Lo sa bene il gruppo statunitense Foster The People che vede al timone i Daniels per la regia di due videoclip (Houdini e Don’t Stop, 2011). In Houdini tutti e tre i musicisti rimangono schiacciati dalle luci durante le prove del concerto per il giorno seguente, un gran peccato. Mica tanto, però. Arrivano i Daniels – che vediamo davvero nel video mettersi le mani nei capelli al momento del fattaccio – e sistemano la situazione con un gioco di prestigio, mostrando tutti i trucchi. Ci penseranno degli omini in tuta green a muovere come marionette i tre poveretti che il giorno dello show avranno la bocca in lip sync e saranno comunque dei ballerini favolosi sul palco.
Qui c’è già quello che ci sarà nel film d’esordio: i Daniels animano tutte le cose morte e lo fanno benissimo come fosse la loro filosofia fare dell’inerte qualcosa di dinamico. La musica per cui i due registi girano i videoclip, però, ha qualcosa in più che non va ricercato nel timing perfetto con cui un brano si fa coincidere col montaggio (vedi Baby Driver di Edgar Wright), bensì direttamente nelle membra dei protagonisti e di qualsiasi oggetto di scena.
Il video dei The Shins per Simple Song (2016) che sembra racchiudere l’attitudine dei registi: un padre muore, ma il cadavere è più vivo che mai e scatena una caccia al tesoro dell’eredità che porta solo a un messaggio d’amore (o quasi).

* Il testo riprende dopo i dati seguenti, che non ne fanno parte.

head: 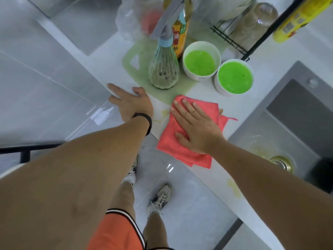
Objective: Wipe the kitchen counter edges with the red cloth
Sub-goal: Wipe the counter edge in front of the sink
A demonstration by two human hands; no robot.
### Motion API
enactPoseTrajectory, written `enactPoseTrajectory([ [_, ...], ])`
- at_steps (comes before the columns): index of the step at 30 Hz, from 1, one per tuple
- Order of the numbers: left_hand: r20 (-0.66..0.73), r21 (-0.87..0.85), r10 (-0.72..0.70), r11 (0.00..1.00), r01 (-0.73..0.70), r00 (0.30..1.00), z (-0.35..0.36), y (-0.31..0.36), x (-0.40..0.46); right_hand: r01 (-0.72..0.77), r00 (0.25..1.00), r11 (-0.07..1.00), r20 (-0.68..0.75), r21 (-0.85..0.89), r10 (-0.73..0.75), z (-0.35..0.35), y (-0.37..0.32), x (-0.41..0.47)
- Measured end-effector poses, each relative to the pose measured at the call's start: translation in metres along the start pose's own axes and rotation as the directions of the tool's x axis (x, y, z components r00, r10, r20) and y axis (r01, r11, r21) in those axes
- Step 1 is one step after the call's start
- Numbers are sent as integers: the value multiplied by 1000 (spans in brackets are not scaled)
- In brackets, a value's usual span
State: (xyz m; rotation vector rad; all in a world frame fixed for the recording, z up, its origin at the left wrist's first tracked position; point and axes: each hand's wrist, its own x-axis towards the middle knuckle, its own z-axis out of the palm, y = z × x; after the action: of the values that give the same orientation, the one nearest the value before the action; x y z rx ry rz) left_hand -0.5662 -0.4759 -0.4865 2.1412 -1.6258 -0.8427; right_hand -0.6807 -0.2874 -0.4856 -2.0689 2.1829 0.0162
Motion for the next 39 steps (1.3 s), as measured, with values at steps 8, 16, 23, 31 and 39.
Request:
enactPoseTrajectory([
  [8, 21, -8, -23, 1000, 23, 1000, -2, 2, -1, -106, 992, 994, -71, 18, 107, 5, -30, -11],
  [16, 7, 2, -36, 999, 36, 999, -2, 3, -1, 120, 993, 992, 18, 45, -121, 3, -21, -8],
  [23, 20, -17, -38, 999, 38, 999, -2, 2, 2, -235, 968, 962, -59, 139, 245, 1, -11, -1],
  [31, 35, -33, -38, 999, 39, 999, -4, 1, 1, -404, 914, 909, 24, 97, 404, 0, 29, -37],
  [39, 43, -45, -29, 999, 31, 999, -3, 1, 1, -442, 897, 896, 12, 48, 442, 4, -11, -55],
])
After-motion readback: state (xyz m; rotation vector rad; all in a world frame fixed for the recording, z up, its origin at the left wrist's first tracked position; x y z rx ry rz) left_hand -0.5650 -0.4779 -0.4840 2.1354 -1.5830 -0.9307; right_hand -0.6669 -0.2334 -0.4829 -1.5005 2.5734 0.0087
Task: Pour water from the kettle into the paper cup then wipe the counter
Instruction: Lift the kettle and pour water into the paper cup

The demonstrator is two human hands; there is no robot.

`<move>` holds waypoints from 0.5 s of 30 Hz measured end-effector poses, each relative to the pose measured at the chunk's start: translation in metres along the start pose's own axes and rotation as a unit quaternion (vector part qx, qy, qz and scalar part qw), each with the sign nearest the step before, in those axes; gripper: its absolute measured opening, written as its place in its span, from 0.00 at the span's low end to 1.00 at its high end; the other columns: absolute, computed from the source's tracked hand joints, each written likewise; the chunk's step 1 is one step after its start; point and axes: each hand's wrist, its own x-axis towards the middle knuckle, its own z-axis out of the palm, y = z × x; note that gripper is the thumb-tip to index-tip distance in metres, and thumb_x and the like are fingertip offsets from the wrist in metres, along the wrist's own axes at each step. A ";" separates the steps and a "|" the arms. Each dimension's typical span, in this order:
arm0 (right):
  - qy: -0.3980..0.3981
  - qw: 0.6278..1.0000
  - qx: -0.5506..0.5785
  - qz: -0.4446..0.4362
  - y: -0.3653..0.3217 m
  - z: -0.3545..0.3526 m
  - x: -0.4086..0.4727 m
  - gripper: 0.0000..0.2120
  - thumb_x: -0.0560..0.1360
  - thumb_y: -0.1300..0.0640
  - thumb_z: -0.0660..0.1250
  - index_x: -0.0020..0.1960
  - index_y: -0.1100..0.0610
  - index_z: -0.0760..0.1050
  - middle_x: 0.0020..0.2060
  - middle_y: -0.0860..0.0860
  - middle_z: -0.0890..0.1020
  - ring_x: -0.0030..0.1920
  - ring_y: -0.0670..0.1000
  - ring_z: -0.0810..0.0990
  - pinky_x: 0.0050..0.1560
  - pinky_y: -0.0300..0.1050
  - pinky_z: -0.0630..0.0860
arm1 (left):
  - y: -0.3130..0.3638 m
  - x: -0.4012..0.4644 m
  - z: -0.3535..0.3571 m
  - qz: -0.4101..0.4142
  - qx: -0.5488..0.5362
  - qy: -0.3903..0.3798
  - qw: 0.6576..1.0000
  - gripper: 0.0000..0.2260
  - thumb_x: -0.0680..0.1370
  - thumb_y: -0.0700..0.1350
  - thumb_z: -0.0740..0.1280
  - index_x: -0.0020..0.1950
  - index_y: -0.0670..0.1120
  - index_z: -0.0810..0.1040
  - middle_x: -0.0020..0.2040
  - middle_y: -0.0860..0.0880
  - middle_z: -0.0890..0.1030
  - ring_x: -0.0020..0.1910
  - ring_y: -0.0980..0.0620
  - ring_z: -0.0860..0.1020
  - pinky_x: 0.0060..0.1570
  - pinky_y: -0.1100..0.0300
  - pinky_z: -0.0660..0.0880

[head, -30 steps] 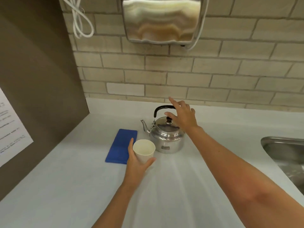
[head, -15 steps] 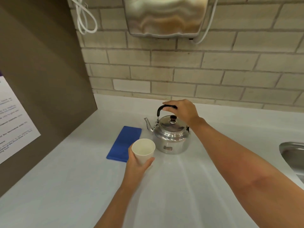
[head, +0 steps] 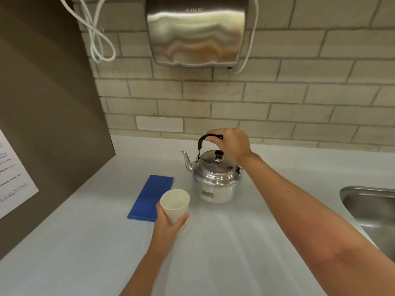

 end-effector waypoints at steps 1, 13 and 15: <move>-0.005 1.000 -0.002 -0.006 -0.004 -0.008 0.000 0.11 0.73 0.44 0.66 0.53 0.46 0.81 0.41 0.50 0.86 0.41 0.52 0.81 0.37 0.41 0.72 | 0.000 0.000 0.000 0.002 0.000 -0.002 1.000 0.34 0.70 0.44 0.73 0.68 0.53 0.57 0.61 0.52 0.70 0.59 0.51 0.71 0.58 0.56 0.70; -0.137 0.984 -0.081 -0.084 -0.060 -0.080 -0.011 0.12 0.72 0.40 0.65 0.53 0.40 0.79 0.50 0.43 0.84 0.50 0.49 0.78 0.42 0.42 0.69 | 0.007 -0.002 0.000 0.000 0.014 -0.009 1.000 0.32 0.70 0.43 0.73 0.68 0.48 0.59 0.59 0.51 0.70 0.58 0.49 0.71 0.54 0.56 0.69; -0.160 0.976 -0.102 -0.102 -0.069 -0.084 -0.018 0.12 0.72 0.41 0.65 0.53 0.41 0.79 0.47 0.43 0.84 0.47 0.48 0.78 0.42 0.43 0.72 | 0.007 -0.002 -0.001 -0.005 0.020 -0.011 1.000 0.32 0.70 0.44 0.73 0.68 0.48 0.58 0.59 0.51 0.70 0.58 0.49 0.71 0.54 0.55 0.70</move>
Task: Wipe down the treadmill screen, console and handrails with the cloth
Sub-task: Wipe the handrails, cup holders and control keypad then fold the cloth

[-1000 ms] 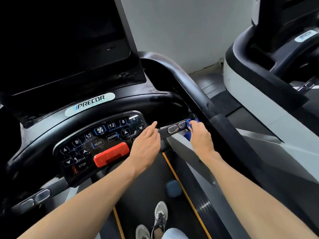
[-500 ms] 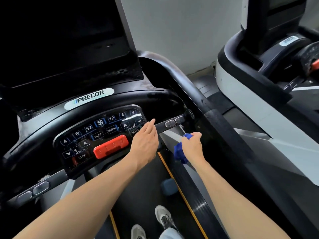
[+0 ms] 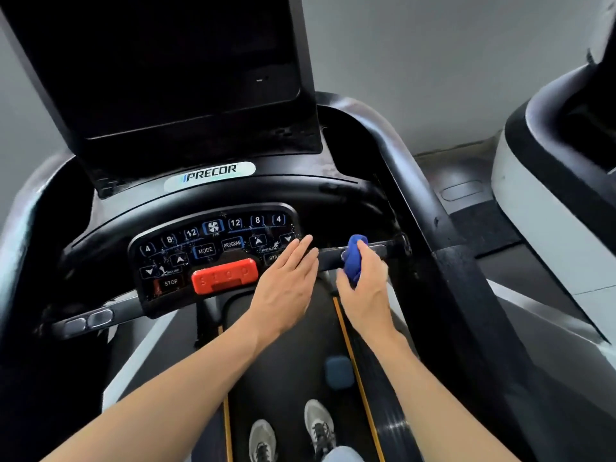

Foster The People, The Shins oppure gruppi come Chromeo e Passion Pit: Kwan e Scheinert si muovono sempre in zona indie-pop/elettro-pop, aree in cui difficilmente qualcosa è sottotono e dove il dance floor è dietro l’angolo. Eccezione fatta per la rockettara Rize of the Fenix (2012) dei Tenacious D. (sì il gruppo di Jack Black).
Tutto, ma proprio tutto, si deve muovere e diventare un elemento potente, così come ballare non è mai solo puro coinvolgimento per i protagonisti del videoclip di Turn Down For What (Dj Snake, Lil Jon – 2013), ma è quasi assoggettamento a parti del corpo che mai avremmo creduto potessero ballare.
Ogni cosa, ovunque, tutto insieme. Funzionerà questa formula agli Oscar? Sicuramente è più efficace e vincente quando i Daniels devono condensare tutto in qualche minuto di videoclip.
Tongues (2014), video musicale per i Joywave, fra tutti è il più magnetico. Un gruppo di uomini e donne corrono nudi e felici nel bosco e ad attenderli, fra gli alberi, pronti a sparare, alcuni uomini (vestiti però) che vogliono contrastare a tutti i costi questa libertà dei corpi. Il modo in cui lo fanno è singolare e il sound infonde di movimento la trama dell’immagine che diventa musica per gli occhi.